AIM OF THE EXERCISE
Repeat the data that follows, word for word, without the images.

GIVEN DATA
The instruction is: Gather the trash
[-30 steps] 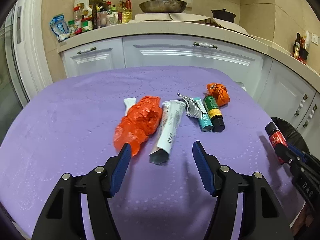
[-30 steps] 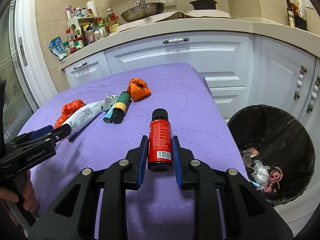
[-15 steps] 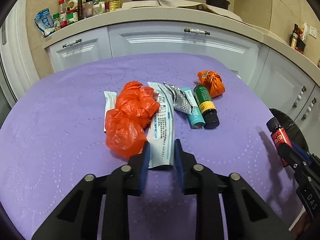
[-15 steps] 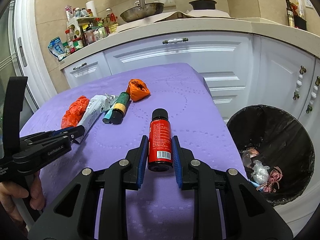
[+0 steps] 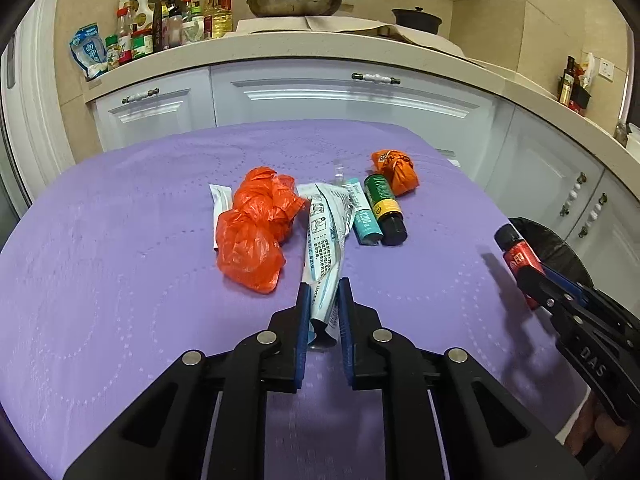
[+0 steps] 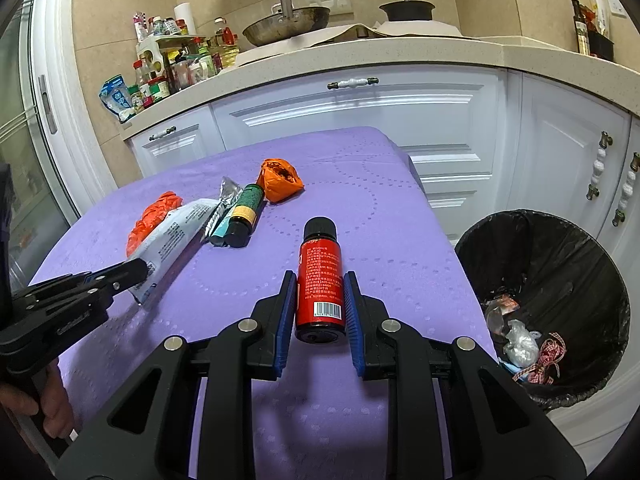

ANSWER AREA
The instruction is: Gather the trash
[-30 steps] 
[-30 steps] 
[-15 steps] 
[-15 steps] 
[+0 steps] 
[+0 steps] 

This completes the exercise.